«Non è un film e tutti lo sappiamo». Don Nandino Capovilla è intervenuto in Sala Darsena alla pre-inaugurazione della Mostra del Cinema di Venezia su invito del direttore della Mostra del Cinema Pierangelo Buttafuoco.
Il parroco di Marghera ed esponente di Pax Christi, fermato e poi espulso da Israele lo scorso 11 agosto, ha scelto di riportare al centro la tragedia di Gaza. Alla Mostra, segnata quest’anno da contestazioni e dibattiti legati al conflitto — comprese le polemiche per la prevista partecipazione, poi annullata, di attori con un passato nell’esercito israeliano — il sacerdote veneziano ha letto una preghiera del patriarca emerito di Gerusalemme, Michel Sabbah:
«Sul baratro della carestia, non resta che contare su di te, Signore… A Gaza non è una guerra, è un piano di transfert e di genocidio, per lasciare tombe e macerie e accogliere i nuovi coloni».
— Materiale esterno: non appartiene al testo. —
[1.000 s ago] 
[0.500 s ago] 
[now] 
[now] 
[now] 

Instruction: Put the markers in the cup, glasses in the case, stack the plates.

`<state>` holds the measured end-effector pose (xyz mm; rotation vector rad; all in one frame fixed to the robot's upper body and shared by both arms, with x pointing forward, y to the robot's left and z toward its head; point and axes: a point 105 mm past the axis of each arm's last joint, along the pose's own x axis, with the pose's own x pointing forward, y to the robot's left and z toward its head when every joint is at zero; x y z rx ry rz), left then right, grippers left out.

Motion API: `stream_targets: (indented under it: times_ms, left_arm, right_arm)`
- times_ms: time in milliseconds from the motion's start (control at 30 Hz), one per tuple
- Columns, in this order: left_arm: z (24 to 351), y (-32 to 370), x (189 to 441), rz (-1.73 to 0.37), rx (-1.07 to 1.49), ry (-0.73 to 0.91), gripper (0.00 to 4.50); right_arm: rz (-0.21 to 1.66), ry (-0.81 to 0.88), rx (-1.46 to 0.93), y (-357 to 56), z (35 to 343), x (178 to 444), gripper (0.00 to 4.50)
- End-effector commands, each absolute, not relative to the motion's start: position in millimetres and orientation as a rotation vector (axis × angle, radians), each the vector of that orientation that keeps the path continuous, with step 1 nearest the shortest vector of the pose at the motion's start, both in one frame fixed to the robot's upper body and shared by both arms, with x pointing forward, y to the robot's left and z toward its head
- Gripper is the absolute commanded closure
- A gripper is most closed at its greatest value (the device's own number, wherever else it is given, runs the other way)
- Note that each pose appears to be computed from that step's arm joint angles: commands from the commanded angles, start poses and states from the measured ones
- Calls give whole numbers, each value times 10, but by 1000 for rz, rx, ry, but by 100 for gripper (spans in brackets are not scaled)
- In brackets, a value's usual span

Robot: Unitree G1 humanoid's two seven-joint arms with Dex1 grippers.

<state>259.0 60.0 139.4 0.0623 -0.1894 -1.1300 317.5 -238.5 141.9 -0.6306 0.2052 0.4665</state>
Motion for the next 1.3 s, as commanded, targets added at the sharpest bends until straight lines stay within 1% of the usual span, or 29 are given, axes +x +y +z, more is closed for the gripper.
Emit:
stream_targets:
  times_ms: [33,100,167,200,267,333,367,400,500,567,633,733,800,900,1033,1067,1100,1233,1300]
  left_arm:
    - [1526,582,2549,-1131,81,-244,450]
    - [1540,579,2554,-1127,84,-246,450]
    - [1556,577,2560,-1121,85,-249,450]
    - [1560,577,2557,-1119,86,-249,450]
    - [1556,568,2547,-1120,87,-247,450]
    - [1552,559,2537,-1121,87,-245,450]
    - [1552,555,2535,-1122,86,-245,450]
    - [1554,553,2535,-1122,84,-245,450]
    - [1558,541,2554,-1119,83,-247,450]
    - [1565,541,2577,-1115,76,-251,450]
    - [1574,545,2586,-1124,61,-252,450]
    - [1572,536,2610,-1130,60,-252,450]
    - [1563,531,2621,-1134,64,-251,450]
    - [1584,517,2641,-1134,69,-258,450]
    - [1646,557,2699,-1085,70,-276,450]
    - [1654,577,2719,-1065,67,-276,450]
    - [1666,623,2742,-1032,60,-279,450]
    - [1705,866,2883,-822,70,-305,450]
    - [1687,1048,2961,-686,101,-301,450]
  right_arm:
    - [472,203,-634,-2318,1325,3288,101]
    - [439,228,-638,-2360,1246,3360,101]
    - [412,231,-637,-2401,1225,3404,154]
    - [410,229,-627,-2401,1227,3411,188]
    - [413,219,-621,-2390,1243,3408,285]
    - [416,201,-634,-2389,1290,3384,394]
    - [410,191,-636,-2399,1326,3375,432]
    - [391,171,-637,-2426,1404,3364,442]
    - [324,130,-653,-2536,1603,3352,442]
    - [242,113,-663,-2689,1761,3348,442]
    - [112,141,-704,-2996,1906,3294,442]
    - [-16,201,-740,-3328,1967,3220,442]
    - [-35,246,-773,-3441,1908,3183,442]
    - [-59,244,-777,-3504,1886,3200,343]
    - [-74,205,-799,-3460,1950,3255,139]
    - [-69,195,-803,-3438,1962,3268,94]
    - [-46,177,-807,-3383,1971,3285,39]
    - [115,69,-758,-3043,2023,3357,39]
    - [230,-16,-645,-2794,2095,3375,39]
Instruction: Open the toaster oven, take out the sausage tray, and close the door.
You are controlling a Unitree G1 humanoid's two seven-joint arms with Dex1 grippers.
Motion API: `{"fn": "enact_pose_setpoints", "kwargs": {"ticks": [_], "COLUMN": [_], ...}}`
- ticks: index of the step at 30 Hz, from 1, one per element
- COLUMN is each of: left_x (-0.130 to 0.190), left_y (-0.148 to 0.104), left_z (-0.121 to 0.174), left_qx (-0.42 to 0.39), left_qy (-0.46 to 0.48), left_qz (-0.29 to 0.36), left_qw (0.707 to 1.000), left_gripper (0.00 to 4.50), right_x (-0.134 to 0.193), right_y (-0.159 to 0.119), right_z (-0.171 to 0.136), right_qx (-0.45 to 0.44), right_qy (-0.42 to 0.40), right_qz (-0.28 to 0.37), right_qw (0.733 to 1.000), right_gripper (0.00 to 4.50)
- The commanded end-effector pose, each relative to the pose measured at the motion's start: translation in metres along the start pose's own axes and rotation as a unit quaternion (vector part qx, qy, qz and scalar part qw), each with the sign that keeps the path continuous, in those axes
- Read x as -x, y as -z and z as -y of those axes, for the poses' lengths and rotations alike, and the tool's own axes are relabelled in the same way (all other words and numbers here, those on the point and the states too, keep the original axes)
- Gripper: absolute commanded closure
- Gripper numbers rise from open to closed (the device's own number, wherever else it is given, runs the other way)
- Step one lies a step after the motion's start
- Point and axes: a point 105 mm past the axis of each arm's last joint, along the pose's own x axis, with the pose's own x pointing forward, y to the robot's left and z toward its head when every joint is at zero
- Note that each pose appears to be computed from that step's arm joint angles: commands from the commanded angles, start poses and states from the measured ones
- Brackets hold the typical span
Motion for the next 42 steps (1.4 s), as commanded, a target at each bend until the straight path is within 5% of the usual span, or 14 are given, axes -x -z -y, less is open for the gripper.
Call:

Don Capovilla ha quindi richiamato le parole pronunciate pochi giorni fa all’ONU da Tom Fletcher, sottosegretario generale di OCHA:
«Il tempo delle esitazioni è finito. Questa è una carestia che ci perseguiterà tutti… È una carestia usata come arma di guerra, causata dalla crudeltà, giustificata dalla vendetta, resa possibile dall’indifferenza, sostenuta dalla complicità».
Nella sua analisi, il sacerdote ha posto l’accento sul diritto alla vita e alla sicurezza, sancito dall’articolo 3 della Dichiarazione universale dei diritti umani: «Lo avevano il 7 ottobre 2023 le circa 1200 vittime israeliane – di cui 16 bambini – del brutale attacco di Hamas. Lo hanno gli ostaggi israeliani che ancora attendono di essere restituiti alle loro famiglie. Lo avevano le 62.000 persone palestinesi della Striscia di Gaza (di cui 18.000 bambini) che sono state uccise dall’esercito israeliano dopo quel giorno».
Capovilla ha sottolineato come la situazione non riguardi solo Gaza: «In tutto il Territorio palestinese occupato si sta compiendo un preciso disegno di pulizia etnica iniziato con la Nakba del 1948, un tassello di quel colonialismo di insediamento alla base del sionismo».
Il sacerdote ha elencato alcune scelte possibili: «Può essere fermato e non lo stiamo facendo, o non abbastanza: possiamo smettere di inviare armi a Israele, possiamo indurlo al rispetto del diritto, a lasciare che le agenzie Onu tornino a soccorrere una popolazione stremata. (…) Certamente dobbiamo anche indurre Hamas a porre fine ai suoi atti terroristici: si eviterebbe di aggiungere dolore a dolore, sangue versato a sangue versato».
La sua posizione resta quella della nonviolenza: «Da prete che crede fermamente nella nonviolenza attiva, non posso che condannare l’uso delle armi, da qualsiasi parte le si impugni».
Capovilla ha quindi richiamato l’importanza della mobilitazione civile e culturale: «Da cittadino sostengo la manifestazione che si terrà sabato e tutti i modi pacifici con cui la società civile, in ogni parte del mondo, sta ‘disertando il silenzio’ e la scorta mediatica del genocidio, facendo fiorire creativamente azioni di dissenso, partecipazione e impegno».
In chiusura, un invito a non smarrire i valori fondanti: «Aggrappiamoci ai valori che sottendono i diritti che i nostri padri e nonni hanno formulato: mai più per tutte e tutti, per una vita degna per tutte e tutti. (…) Perché si fermi tutto questo male».